The construction sector of the Irish economy – a leading
indicator of Celtic Tiger prosperity – has
come to a screeching halt, leaving many building projects
half-finished and derelict.
• Irish 2008
S&P Global Economy Performance: -69.94%. This contraction was the worst
performance
in the developed world in its worst year since the Great
Depression of the 1930s.

For a decade Ireland has been the
European Union’s showcase economy, earning the nickname “Celtic Tiger”
for its phenomenal business boom of the 1990s and throughout much of the
first decade of the 21st century. Ireland’s good times appear over as
suddenly and unexpectedly as they first arose fifteen years ago. Many
economists now predict a permanent end to the era Ireland’s miracle
growth, pointing to scandals that have contributed to catastrophic bank
failures, rampant speculation that has oversold over-ambitious building
development projects, and a housing bubble that has burst affecting an
oversized portion of Ireland’s gross domestic product. Ireland’s great
advantages at the start of its economic boom—a young, well-educated,
underemployed workforce; relatively cheap land; a small, underdeveloped
infrastructure; freshly available investment money from the European
Union; and a governmental tax-incentive program that lured many
international companies and a wave of immigrant labor to Ireland—have
changed. The young, well-educated, underemployed native workforce has
aged, become over-employed, and accustomed to being well-compensated. EU
investment has slowed, as the recession has dried up funding and as
other, less prosperous European nations show greater need than Ireland
does. Ireland’s modernized infrastructure of super-highways, new
suburbs, and high-rise cityscapes has increased the cost of living
across the board. Worldwide recession has caused some international
corporations to reduce its presence in Ireland, or to pull-out
completely. Irish popular backlash against the great wave of foreign
labor—especially from Eastern Europe—has caused some immigrants to
return home, as has the slowing of the Irish economy while living costs
have continually risen. Governmental tax incentives keep Ireland
business-friendly, but the collapse of Irish banking has greatly reduced
the availability of credit funding to businesses foreign or local. The
Celtic Tiger has become a pussycat.

English playwright John Heywood first reported it in his Tudor
collection of proverbs (1546): “‘tis an ill wind that blows no good.”
The proverbial ill wind now blows across Ireland, braking the
once-racing Irish economy, but also forcing prices down. For visitors,
prices are falling on two fronts: stagnant demand has reduced the cost
of goods and services across the board; the Euro has fallen more than
20% to a level of parity with the dollar (by my reckoning based on the
relative buying power of both currencies) at about $1.25/€1. Tourism to
Ireland hasn’t stopped. But it has slowed significantly.

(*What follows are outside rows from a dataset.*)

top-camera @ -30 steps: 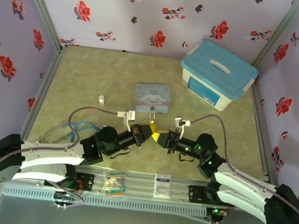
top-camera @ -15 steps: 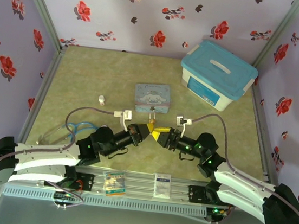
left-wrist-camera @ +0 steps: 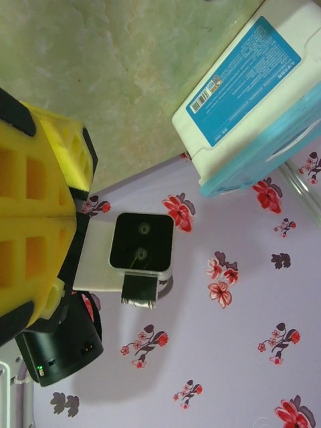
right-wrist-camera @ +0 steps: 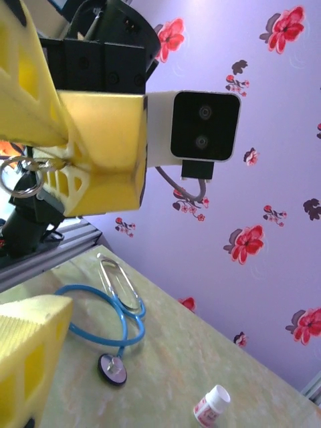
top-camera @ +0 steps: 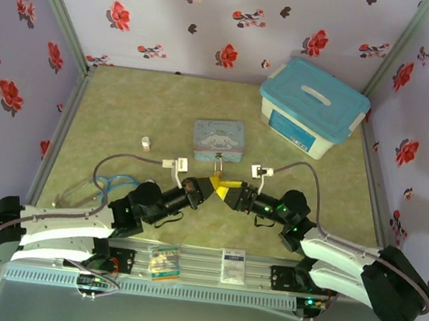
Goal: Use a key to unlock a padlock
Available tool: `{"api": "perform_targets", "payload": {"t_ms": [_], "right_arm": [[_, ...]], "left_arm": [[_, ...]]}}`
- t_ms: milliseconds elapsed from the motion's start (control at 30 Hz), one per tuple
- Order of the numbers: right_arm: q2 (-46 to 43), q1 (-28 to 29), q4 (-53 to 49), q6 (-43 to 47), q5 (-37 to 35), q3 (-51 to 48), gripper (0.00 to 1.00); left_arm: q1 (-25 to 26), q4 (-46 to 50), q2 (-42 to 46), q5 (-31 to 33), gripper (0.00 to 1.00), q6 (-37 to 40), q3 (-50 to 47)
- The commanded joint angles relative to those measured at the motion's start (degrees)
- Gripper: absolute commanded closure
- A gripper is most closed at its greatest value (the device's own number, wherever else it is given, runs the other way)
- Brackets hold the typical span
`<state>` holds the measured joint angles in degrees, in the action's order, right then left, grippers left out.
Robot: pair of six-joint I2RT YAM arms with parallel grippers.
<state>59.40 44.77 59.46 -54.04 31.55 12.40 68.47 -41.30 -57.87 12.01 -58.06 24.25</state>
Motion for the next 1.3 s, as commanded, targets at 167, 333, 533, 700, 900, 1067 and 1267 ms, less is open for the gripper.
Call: {"api": "perform_targets", "payload": {"t_ms": [167,333,533,700,900,1067,1267], "right_arm": [[-2.50,-0.40,1.41,0.36,2.28,0.24,0.39],[0.76,-0.21,7.77,-3.02,4.40,0.52,0.43],[5.06,0.08,12.73,-4.11,4.60,1.67,0.52],[9.99,0.50,18.63,-6.33,6.02,3.32,0.60],[11.89,0.74,19.90,-7.22,7.83,3.78,0.72],[11.31,1.05,19.90,-7.65,7.82,3.50,0.72],[11.48,1.43,19.91,-7.49,7.35,2.89,0.76]], "left_arm": [[0.01,-0.54,0.69,0.75,1.00,-0.33,-0.87],[0.02,-1.24,0.64,0.69,1.00,-0.82,-1.35],[-0.01,-2.54,-0.22,0.65,1.00,-1.16,-1.27],[-0.18,-3.17,-0.37,0.74,1.00,-1.09,-1.42],[-0.41,-4.65,-1.31,1.79,1.00,-2.00,-1.79],[-0.66,-5.46,-2.59,2.11,1.00,-2.22,-1.80],[-1.06,-6.80,-3.46,3.24,1.00,-2.05,-2.03]]}}
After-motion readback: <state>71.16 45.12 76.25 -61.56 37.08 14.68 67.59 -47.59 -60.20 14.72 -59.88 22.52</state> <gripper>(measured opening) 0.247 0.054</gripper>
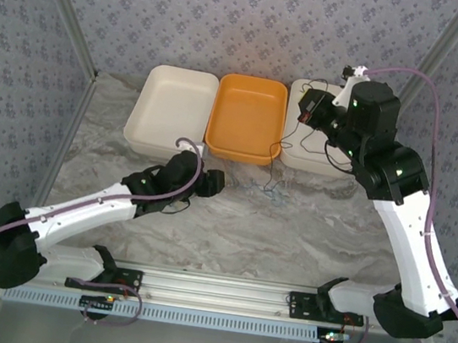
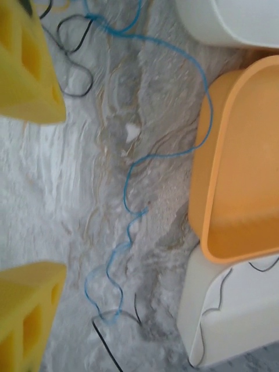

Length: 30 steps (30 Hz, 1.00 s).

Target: Untangle the cables

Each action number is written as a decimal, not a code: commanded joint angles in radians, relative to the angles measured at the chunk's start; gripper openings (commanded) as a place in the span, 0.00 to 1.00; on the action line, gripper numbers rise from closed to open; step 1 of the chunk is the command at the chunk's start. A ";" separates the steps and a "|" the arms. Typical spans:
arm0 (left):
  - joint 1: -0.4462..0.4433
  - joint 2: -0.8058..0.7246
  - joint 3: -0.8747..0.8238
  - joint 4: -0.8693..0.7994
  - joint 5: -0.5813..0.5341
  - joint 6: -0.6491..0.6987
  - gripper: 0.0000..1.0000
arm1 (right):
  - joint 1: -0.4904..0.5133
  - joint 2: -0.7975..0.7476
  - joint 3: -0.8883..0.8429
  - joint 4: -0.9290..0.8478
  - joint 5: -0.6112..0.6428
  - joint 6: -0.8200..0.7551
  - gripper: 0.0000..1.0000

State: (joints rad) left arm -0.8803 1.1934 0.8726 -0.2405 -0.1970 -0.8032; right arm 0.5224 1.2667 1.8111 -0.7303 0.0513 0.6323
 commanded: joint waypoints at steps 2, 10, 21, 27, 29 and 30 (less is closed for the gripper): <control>-0.034 0.001 0.024 0.043 0.095 -0.155 0.50 | -0.004 -0.030 0.045 0.019 -0.079 0.006 0.00; -0.141 -0.046 -0.200 0.455 0.126 0.101 0.36 | -0.042 -0.026 0.129 0.072 -0.194 0.024 0.00; -0.412 0.083 -0.211 0.638 -0.248 0.383 0.62 | -0.040 0.003 0.180 0.070 -0.210 0.073 0.00; -0.485 0.290 -0.112 0.732 -0.434 0.492 0.68 | -0.039 -0.012 0.143 0.085 -0.220 0.102 0.00; -0.486 0.355 -0.079 0.767 -0.451 0.510 0.69 | -0.037 -0.016 0.142 0.085 -0.219 0.108 0.00; -0.485 0.378 -0.066 0.788 -0.453 0.518 0.70 | -0.036 -0.019 0.141 0.085 -0.221 0.112 0.00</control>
State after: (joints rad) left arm -1.3617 1.5230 0.7563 0.4515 -0.5503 -0.3580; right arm 0.4820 1.2640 1.9507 -0.6762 -0.1509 0.7189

For the first
time in years, travel bargains exist in the former land of Celtic Tiger
sticker shock where a restaurant meal could easily cost more than a week
of groceries at home.

After dining out and the cost of groceries, Home At First
guests to Ireland properly list the cost of petrol for their rental cars
as a major on-site travel budget item. Currently, gasoline costs about
US$5/gallon across Ireland: about 2½ times its price in the States. Last
July, when a gallon gas cost about US$4 in the USA, it cost an average
of about US$8.50/gallon across Ireland. During February 2009, the most
recent month reporting, the cost of gasoline for American visiting
Ireland had dropped more than 40% in 7 months time. Yes – the current
level of US$5/gallon still seems usurious to us weaned-on-cheap-gas
Yanks. But remember: Irish rental cars are small and more gas efficient
than our American SUVs, averaging a real 50% improvement in gas mileage:
30mpg in Ireland vs. 20mpg here at home. That efficiency reduces the
cost of driving in Ireland to a much-less-painful US$3.35/gallon for a
normal two-person rental car. (That, by the way, is for a car that
carries two passengers most of the time, at a cost of
$1.68/gallon/person. At home, much of the time we drive solo, and pay
$2/gallon/person.) Of course this paragraph manipulates statistics to
demonstrate our point: the per-person cost of travel to Ireland has gone
down significantly. Call it an ill-windfall.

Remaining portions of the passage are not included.